Kontrola służy to trzymanie pieczy nad ważnymi sprawami, które dzieją się w danej chwili i służy temu, by móc przewidzieć jakie będą ich konsekwencje.
Nadzór, to nieustanna kontrola i porównywanie stanu, który jest, z pewnym wzorcem.
Kontrola opiera się na porównywaniu - stanu obecnego do określonych norm oraz spodziewanych konsekwencji, do pożądanego stanu przyszłego.
Zaufanie opiera się na zawierzeniu komuś, lub czemuś. Obdarzamy kogoś zaufaniem, bo zakładamy na podstawie naszego doświadczenia, że czynności, które wykona dadzą w rezultacie pożądany efekt.

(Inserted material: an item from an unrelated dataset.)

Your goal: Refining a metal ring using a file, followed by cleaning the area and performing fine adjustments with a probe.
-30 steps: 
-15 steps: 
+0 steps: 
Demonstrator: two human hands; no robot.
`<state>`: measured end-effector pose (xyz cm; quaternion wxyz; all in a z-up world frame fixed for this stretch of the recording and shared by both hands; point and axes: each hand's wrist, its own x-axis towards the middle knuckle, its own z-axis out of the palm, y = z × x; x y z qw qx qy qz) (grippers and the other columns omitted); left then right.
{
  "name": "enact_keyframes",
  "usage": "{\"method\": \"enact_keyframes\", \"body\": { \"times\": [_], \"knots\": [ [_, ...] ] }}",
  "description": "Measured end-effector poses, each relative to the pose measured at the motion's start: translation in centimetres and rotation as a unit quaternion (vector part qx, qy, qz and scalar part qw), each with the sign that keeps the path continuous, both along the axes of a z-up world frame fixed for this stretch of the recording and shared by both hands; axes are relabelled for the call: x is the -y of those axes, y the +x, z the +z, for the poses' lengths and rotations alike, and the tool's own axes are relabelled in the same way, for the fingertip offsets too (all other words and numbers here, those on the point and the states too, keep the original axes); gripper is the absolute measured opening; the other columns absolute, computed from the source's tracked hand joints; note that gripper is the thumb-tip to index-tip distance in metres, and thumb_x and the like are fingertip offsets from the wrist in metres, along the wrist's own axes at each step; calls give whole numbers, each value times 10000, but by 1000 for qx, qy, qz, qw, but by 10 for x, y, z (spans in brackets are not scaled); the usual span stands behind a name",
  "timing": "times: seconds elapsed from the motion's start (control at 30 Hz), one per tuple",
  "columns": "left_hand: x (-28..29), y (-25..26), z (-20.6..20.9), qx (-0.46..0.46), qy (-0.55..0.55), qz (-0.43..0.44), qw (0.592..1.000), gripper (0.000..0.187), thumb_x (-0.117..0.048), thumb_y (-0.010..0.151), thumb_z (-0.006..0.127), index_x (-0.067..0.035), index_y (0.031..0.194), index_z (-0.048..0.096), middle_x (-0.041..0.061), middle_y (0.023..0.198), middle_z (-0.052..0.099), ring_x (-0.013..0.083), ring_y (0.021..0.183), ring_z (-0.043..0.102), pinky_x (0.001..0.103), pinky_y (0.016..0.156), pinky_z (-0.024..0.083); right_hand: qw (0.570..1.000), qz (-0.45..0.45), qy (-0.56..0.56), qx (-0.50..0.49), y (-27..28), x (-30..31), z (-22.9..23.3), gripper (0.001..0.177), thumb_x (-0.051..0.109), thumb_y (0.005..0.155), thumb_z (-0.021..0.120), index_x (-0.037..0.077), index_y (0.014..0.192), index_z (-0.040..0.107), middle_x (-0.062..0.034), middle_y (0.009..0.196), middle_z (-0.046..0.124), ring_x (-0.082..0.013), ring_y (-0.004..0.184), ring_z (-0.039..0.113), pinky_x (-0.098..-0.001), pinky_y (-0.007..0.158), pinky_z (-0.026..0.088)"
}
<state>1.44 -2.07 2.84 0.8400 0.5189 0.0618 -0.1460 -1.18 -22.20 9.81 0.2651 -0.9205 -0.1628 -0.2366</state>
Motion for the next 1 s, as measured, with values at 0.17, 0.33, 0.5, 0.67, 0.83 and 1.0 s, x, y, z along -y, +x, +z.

Gdy opierasz się na kontrolowaniu, im bardziej efekty działań odbiegają od wzorcowych, tym bardziej zacieśnia się kontrolę, która może zamienić się w nieustanny nadzór nad całym procesem.
Gdy opierasz się na zaufaniu, a chcesz uzyskać lepsze efekty, skupiasz się nie na zewnętrznym kontrolowaniu czynności, które ktoś wykonuje, ale na wykonującym. Starasz się przekazać mu doświadczenie niezbędne do wykonania pracy, która będzie najbliższa wzorcowej.
Dwa podejścia, bardzo odmienne od siebie.
Kontrola staje się tym skuteczniejsza, im bardziej ją zacieśniasz.
Zaufanie daje efekty im więcej przekazujesz temu, w kim pokładasz wiarę, że dostarczy, co należy.
Co z tych dwóch jest bardziej skupione na człowieku?
Które z tych dwóch podejść pozwala na rozwinięcie autonomii?
Zaufanie daje lepsze efekty, lecz w dłuższym czasie.